Farmaci dopanti, al via Protocollo d’intesa tra Aifa e Organizzazione nazionale antidoping

Farmaci dopanti, al via Protocollo d’intesa tra Aifa e Organizzazione nazionale antidoping

11.02.2026


L’Agenzia Italiana del Farmaco (Aifa) e l’Organizzazione nazionale antidoping NADO Italia - l’autorità che si occupa dell’antidoping nell’ambito dell’ordinamento sportivo nazionale - hanno stipulato un protocollo d’intesa finalizzato a fornire agli atleti e al personale di supporto informazioni accessibili e immediate sui medicinali che contengono sostanze proibite ai sensi della Lista delle sostanze e dei metodi proibiti adottata dalla World Anti-Doping Agency (Lista WADA).

In base al protocollo siglato, l’Aifa metterà a disposizione della NADO le informazioni estratte dalla propria banca dati per la realizzazione di una specifica piattaforma e condividerà regolarmente con l’Autorità gli aggiornamenti apportati alla banca dati.
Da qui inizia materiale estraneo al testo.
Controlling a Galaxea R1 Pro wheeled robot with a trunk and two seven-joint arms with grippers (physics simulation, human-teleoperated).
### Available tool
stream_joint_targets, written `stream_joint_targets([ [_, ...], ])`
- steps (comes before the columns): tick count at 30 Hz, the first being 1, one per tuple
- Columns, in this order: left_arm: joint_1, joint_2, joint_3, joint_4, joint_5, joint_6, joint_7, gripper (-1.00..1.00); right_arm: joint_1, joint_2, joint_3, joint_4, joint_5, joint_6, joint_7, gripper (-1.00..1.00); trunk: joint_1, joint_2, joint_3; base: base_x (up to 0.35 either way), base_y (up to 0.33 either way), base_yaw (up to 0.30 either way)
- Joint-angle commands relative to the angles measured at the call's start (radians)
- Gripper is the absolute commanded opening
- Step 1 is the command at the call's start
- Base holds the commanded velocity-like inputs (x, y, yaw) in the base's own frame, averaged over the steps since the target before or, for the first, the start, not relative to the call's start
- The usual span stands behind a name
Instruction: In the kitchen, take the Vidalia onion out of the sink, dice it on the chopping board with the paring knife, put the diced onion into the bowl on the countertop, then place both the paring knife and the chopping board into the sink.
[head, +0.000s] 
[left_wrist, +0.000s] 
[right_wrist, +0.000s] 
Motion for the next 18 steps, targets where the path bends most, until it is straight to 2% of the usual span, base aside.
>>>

Questa attività si affianca a quella già fornita dall’Agenzia, che ogni anno invia al Ministero della Salute l’elenco dei medicinali autorizzati in Italia contenenti sostanze vietate per doping, sulla base del quale viene predisposto il decreto di aggiornamento della lista delle sostanze e dei medicinali vietati, in accordo alla Lista WADA.

Sul fronte del contrasto al fenomeno del doping, Federfarma e Federazione italiana giuoco calcio (Figc) hanno siglato, lo scorso anno, un protocollo d’intesa per favorire la conoscenza del fenomeno doping e informare i cittadini sul corretto utilizzo dei farmaci. L’obiettivo è tutelare la salute di una vasta popolazione di sportivi, giovani e non solo, dilettanti o semplici amatori, che in virtù dell’attività che svolgono, possono non rientrare nel sistema dei controlli.

In attesa dell’avvio dei corsi formativi da sviluppare nell’ambito della collaborazione, Daniele Dani, referente per Federfarma dell’accordo e vicepresidente del Sunifar, a FederfarmaNEWS ha sottolineato che “il mondo della farmacia è da sempre sensibile al tema del doping, come testimonia la sottoscrizione del Protocollo d’intesa con la Commissione antidoping della Federcalcio. La farmacia – spiega -, grazie alla prossimità al cittadino, è vicina soprattutto agli sportivi non professionisti e amatoriali e alle loro famiglie e nel suo ruolo di presidio socio-assistenziale può educare e formare il cittadino con uno sguardo alla prevenzione, a supporto e in stretta collaborazione con il medico di medicina generale e il pediatra di libera scelta”.